The first Friday night of every month, Main Street in Newberg transforms itself from quiet little thoroughfare into the place-to-be as the businesses open into the evening with art, music, wine and food to celebrate the vitality of the local culture.  ARTwalk, which started in 2002, draws folks from near and far to hobnob with artists and vintners, neighbors and new friends.

Sure, you’d expect Newberg Gallery to participate with a showcase of a local artist and a silent auction for a local charity.  But stroll into the Coldwell Banker next and find a fiber artist showing her wares and Dobbes Family Estate pouring.  Or down the street, the Coffee Cat Coffeehouse is showing employee art and Greg Hottmann Insurance is hosting The Sweetest Thing Cupcake shop.  It’s the small town factor of the downtown businesses that gets the entire community involved and reminds us how interconnected we are, even if you are from out of town.

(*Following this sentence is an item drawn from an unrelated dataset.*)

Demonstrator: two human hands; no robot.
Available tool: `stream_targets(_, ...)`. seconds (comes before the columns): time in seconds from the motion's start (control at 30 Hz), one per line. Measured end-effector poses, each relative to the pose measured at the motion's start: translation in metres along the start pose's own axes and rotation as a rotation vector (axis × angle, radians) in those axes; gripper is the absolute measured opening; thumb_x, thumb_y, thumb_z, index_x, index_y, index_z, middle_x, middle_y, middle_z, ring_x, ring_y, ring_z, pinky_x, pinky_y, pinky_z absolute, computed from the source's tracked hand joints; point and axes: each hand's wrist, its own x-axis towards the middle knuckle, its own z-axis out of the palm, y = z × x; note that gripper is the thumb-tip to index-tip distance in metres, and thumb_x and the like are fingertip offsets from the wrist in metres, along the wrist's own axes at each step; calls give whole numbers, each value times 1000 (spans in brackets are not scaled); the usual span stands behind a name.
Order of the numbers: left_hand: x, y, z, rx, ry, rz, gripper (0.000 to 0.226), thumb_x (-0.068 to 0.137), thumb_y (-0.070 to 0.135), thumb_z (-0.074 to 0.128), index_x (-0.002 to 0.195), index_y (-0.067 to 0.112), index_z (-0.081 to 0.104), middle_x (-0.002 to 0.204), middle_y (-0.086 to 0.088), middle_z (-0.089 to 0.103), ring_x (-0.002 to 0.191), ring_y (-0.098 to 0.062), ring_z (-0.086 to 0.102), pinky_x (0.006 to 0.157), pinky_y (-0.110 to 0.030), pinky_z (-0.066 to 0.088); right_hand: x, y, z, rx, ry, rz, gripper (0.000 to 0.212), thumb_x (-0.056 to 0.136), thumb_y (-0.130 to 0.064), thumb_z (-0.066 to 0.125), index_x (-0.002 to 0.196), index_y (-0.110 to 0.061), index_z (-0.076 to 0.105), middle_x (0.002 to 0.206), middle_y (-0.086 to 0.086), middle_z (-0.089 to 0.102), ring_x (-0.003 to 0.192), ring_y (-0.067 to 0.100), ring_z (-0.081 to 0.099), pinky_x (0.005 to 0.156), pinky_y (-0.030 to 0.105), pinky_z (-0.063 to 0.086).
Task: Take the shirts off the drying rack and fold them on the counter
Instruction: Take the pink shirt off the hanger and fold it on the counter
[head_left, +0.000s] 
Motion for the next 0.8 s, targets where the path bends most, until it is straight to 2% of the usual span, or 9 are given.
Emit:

ARTwalk is quite a lively party in the warm summer months, as visitors spill out into the sidewalks of the more than 20 participating shops and businesses.  In the winter months, when Oregon skies might bless the event with a little rain, the atmosphere is a cozy get together of you and all your friends.   Sometimes the whole night focuses on a special theme, like Cinqo de Mayo or Hawaii in April.  This month, the newly opened Chehalem Cultural Center invites guests to make their own “pop” art with exploding colors on canvas.  My imagination is running wild… I think I need this art, but also whatever contraption they have built.

ARTwalk happens on the First Friday of nearly every month from 5-9pm.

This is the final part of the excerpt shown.